* Exercise description *
Write out the entries below in full, exactly as given.

Records from a dataset
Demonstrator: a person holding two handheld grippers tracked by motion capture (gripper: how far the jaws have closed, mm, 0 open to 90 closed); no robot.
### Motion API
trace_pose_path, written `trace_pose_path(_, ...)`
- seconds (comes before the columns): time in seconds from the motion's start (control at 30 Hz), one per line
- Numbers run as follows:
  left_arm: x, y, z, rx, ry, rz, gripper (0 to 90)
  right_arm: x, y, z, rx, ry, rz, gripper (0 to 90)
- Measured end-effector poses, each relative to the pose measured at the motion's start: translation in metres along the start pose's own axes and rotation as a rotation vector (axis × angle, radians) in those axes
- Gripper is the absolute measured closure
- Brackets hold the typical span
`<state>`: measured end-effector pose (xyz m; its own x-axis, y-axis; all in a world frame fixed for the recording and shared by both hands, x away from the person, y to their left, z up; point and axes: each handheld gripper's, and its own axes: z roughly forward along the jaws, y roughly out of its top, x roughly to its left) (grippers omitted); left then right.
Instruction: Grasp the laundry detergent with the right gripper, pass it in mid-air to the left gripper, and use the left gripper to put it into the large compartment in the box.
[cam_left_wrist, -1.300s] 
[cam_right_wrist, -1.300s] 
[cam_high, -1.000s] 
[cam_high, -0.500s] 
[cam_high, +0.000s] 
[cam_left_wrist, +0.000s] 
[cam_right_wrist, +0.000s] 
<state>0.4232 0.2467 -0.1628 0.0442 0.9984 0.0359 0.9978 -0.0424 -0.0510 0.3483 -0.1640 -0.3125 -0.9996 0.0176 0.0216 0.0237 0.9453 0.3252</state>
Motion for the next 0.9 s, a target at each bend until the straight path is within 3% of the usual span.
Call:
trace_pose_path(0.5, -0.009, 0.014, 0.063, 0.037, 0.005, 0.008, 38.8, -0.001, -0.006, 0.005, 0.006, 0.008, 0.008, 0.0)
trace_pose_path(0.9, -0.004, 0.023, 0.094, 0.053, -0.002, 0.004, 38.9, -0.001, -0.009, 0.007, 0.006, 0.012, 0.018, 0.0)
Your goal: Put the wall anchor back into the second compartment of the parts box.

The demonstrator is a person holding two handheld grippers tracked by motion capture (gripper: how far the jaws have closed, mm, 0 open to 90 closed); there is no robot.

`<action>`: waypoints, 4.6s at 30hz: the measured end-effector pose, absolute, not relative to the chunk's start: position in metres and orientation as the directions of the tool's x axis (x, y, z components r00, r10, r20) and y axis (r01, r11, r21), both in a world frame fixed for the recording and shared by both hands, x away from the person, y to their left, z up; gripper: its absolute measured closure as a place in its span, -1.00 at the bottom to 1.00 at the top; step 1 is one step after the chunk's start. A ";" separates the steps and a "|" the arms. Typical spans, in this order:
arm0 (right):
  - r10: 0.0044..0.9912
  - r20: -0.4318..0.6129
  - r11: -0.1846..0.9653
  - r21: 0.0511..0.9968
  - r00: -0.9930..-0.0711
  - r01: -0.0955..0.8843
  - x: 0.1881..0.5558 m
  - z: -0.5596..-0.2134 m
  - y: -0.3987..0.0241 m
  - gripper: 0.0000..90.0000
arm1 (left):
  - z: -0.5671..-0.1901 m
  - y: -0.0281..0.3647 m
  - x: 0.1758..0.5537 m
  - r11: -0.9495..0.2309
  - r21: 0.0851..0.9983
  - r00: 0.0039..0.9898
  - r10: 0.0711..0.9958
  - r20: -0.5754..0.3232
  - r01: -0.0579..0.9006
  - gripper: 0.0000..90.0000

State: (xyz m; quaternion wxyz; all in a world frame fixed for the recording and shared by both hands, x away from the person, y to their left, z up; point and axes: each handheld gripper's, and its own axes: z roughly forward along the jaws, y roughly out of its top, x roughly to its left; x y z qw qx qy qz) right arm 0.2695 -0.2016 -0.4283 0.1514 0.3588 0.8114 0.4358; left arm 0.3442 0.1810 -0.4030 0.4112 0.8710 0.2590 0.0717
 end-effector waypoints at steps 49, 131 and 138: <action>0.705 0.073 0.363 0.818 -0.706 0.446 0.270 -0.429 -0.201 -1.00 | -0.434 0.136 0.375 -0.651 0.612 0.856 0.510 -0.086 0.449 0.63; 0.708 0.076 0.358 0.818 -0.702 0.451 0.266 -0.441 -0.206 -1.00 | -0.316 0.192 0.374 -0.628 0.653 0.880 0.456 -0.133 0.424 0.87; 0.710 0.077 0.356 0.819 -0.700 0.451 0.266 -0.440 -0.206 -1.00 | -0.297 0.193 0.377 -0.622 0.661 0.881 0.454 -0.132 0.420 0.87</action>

* Reply *
Demonstrator: a person holding two handheld grippers tracked by motion capture (gripper: how far the jaws have closed, mm, 0 open to 90 closed); no robot.
### Motion API
trace_pose_path, written `trace_pose_path(_, ...)`
- seconds (comes before the columns): time in seconds from the motion's start (control at 30 Hz), one per line
- Numbers run as follows:
  left_arm: x, y, z, rx, ry, rz, gripper (0 to 90)
  right_arm: x, y, z, rx, ry, rz, gripper (0 to 90)
- Measured end-effector poses, each relative to the pose measured at the motion's start: translation in metres along the start pose's own axes and rotation as a rotation vector (axis × angle, radians) in those axes
- Gripper is the absolute measured closure
- Brackets hold the typical span
`<state>`: measured end-effector pose (xyz m; its own x-axis, y-axis; all in a world frame fixed for the recording and shared by both hands, x away from the person, y to their left, z up; point and axes: each handheld gripper's, and its own axes: z roughly forward along the jaws, y roughly out of its top, x roughly to its left) (grippers omitted); left then right.
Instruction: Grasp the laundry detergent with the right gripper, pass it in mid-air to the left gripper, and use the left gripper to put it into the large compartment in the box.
[cam_left_wrist, -1.300s] 
[cam_right_wrist, -1.300s] 
[cam_high, -1.000s] 
[cam_high, -0.500s] 
[cam_high, +0.000s] 
[cam_left_wrist, +0.000s] 
[cam_right_wrist, +0.000s] 
<state>0.4232 0.2467 -0.1628 0.0442 0.9984 0.0359 0.9978 -0.0424 -0.0510 0.3483 -0.1640 -0.3125 -0.9996 0.0176 0.0216 0.0237 0.9453 0.3252</state>
Motion for the next 0.9 s, a target at each bend until the straight path is within 3% of the usual span.
Call:
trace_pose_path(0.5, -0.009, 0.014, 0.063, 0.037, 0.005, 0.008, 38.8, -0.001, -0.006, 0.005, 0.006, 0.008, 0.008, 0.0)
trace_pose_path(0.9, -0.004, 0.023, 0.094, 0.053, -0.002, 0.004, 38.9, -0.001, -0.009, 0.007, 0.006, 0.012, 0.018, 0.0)
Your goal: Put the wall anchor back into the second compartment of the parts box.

The demonstrator is a person holding two handheld grippers tracked by motion capture (gripper: how far the jaws have closed, mm, 0 open to 90 closed); there is no robot.

`<action>`: waypoints, 4.6s at 30hz: the measured end-effector pose, absolute, not relative to the chunk's start: position in metres and orientation as the directions of the tool's x axis (x, y, z components r00, r10, r20) and y axis (r01, r11, r21), both in a world frame fixed for the recording and shared by both hands, x away from the person, y to their left, z up; gripper: its absolute measured closure as a place in its span, -1.00 at the bottom to 1.00 at the top; step 1 is one step after the chunk's start. A ";" separates the steps and a "|" the arms. Typical spans, in this order:
arm0 (right):
  - r10: 0.0044..0.9912
  - r20: -0.4318..0.6129
  - r11: -0.1846..0.9653
  - r21: 0.0511..0.9968
  - r00: -0.9930..-0.0711
  - r01: -0.0955..0.8843
  - x: 0.1881..0.5558 m
  - z: -0.5596..-0.2134 m
  - y: -0.3987..0.0241 m
  - gripper: 0.0000..90.0000
arm1 (left):
  - z: -0.5671..-0.1901 m
  - y: -0.0281..0.3647 m
  - x: 0.1758..0.5537 m
  - r11: -0.9495..0.2309
  - r21: 0.0851..0.9983
  - r00: 0.0039..0.9898
  - r10: 0.0711..0.9958
  - r20: -0.5754..0.3232
  - r01: -0.0579..0.9006
  - gripper: 0.0000..90.0000

State: (xyz m; quaternion wxyz; all in a world frame fixed for the recording and shared by both hands, x away from the person, y to their left, z up; point and axes: each handheld gripper's, and its own axes: z roughly forward along the jaws, y roughly out of its top, x roughly to its left; x y z qw qx qy qz) right arm 0.2695 -0.2016 -0.4283 0.1514 0.3588 0.8114 0.4358; left arm 0.3442 0.1810 -0.4030 0.4112 0.8710 0.2590 0.0717
 end-effector waypoints at steps 49, 131 and 138: <action>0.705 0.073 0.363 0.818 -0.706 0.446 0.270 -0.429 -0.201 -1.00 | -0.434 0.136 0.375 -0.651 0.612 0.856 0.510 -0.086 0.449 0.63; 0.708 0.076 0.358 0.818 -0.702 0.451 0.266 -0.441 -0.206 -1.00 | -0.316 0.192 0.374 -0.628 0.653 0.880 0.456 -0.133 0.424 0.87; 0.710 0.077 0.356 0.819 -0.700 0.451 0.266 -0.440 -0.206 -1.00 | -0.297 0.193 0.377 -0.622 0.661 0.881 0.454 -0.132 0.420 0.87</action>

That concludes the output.